Elasticsearch - group by day of week and hour

2019-04-08 18:23发布

问题:

I need to do get some data grouped by day of week and hour, for example

curl -XGET http://localhost:9200/testing/hello/_search?pretty=true -d '
{
        "size": 0,
        "aggs": {
          "articles_over_time" : {
            "date_histogram" : {
                "field" : "date",
                "interval" : "hour",
                "format": "E - k"
            }
          }
        }
}
'

Gives me this:

{
  "took" : 2,
  "timed_out" : false,
  "_shards" : {
    "total" : 5,
    "successful" : 5,
    "failed" : 0
  },
  "hits" : {
    "total" : 2857,
    "max_score" : 0.0,
    "hits" : [ ]
  },
  "aggregations" : {
    "articles_over_time" : {
      "buckets" : [ {
        "key_as_string" : "Fri - 17",
        "key" : 1391792400000,
        "doc_count" : 6
      },
     ...
      {
        "key_as_string" : "Wed - 22",
        "key" : 1411596000000,
        "doc_count" : 1
      }, {
        "key_as_string" : "Wed - 22",
        "key" : 1411632000000,
        "doc_count" : 1
      } ]
    }
  }
}

Now I need to summarize doc counts by this value "Wed - 22", how can I do this?
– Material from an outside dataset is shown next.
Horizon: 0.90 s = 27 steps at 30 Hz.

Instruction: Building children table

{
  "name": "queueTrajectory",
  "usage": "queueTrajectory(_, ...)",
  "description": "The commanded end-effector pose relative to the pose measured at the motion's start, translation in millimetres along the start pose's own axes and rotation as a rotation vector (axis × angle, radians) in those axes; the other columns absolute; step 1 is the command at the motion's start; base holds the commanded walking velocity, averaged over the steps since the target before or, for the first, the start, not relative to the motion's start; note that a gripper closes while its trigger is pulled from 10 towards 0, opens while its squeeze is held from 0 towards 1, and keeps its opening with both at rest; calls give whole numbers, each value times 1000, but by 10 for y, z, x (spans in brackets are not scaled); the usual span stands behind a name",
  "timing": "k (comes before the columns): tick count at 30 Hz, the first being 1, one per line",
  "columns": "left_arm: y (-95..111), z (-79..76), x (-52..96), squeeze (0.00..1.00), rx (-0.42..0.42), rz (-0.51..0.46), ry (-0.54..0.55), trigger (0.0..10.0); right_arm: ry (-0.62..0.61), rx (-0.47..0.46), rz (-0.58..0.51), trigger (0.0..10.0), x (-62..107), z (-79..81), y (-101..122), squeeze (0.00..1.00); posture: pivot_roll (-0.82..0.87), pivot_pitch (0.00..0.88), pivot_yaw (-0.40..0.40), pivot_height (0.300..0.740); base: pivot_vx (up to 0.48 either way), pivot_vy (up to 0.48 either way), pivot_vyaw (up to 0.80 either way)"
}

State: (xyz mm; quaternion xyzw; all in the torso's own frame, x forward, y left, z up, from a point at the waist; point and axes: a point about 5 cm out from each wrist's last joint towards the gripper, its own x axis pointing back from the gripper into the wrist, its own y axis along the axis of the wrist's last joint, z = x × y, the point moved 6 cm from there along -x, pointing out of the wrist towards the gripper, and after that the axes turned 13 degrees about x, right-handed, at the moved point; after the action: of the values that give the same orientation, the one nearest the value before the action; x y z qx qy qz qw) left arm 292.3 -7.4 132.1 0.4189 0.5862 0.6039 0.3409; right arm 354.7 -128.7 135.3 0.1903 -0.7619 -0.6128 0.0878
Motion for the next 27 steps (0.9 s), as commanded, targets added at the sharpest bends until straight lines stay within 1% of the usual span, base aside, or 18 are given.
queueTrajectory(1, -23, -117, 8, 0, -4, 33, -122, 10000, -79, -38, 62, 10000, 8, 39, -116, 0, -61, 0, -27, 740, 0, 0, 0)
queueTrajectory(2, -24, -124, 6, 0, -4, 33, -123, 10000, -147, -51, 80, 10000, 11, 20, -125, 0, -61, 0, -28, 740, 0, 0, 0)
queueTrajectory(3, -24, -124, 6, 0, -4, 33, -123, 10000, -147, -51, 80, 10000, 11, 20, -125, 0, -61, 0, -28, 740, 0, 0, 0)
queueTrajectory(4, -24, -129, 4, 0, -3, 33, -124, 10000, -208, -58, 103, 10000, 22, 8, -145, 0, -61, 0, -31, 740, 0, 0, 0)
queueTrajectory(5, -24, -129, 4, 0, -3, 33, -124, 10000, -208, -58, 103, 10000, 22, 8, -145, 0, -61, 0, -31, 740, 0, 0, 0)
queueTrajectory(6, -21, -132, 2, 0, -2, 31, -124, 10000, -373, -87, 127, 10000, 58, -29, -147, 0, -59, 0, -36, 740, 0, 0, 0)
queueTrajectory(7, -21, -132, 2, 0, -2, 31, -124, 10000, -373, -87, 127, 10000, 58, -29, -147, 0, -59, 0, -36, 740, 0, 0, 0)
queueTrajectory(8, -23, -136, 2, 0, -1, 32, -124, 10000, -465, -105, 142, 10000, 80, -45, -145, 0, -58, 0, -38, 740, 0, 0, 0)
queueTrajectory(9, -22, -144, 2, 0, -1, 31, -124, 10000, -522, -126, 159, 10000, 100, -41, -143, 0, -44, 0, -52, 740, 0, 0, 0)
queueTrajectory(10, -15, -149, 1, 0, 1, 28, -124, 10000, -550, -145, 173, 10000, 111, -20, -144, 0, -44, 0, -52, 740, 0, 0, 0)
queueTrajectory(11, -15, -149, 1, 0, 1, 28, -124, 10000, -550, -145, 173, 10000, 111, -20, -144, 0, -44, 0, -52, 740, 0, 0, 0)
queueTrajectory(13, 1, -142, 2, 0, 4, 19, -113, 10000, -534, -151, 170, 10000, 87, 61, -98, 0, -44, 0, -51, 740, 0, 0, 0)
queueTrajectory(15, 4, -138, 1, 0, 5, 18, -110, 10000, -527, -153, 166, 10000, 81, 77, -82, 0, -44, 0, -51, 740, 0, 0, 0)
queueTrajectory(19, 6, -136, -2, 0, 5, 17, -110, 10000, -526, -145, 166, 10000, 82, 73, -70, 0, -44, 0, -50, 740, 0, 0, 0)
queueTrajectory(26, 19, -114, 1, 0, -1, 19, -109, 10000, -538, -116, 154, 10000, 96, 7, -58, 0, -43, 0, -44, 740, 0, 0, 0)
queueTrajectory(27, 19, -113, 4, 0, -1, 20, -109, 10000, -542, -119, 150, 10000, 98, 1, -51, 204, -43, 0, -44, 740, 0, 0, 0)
Maybe some another approach?

回答1:

The same kind of problem has been solved in this thread.

Adapting the solution to your problem, we need to make a script to convert the date into the hour of day and day of week:

Date date = new Date(doc['date'].value) ; 
java.text.SimpleDateFormat format = new java.text.SimpleDateFormat('EEE, HH');
format.format(date)

And use it in a query:

{
    "aggs": {
        "perWeekDay": {
            "terms": {
                "script": "Date date = new Date(doc['date'].value) ;java.text.SimpleDateFormat format = new java.text.SimpleDateFormat('EEE, HH');format.format(date)"
            }
        }
    }
}


回答2:

You can try doing terms aggregation on "key_as_string" field from the aggregation results using sub aggregation.

Hope that helps.



回答3:

This is because you are using an interval of 'hour', but, the date format is 'day' (E - k).

Change your interval to be 'day', and you'll no longer get separate buckets for 'Weds - 22'.

Or, if you do want per hour, then change your format to include the hour field.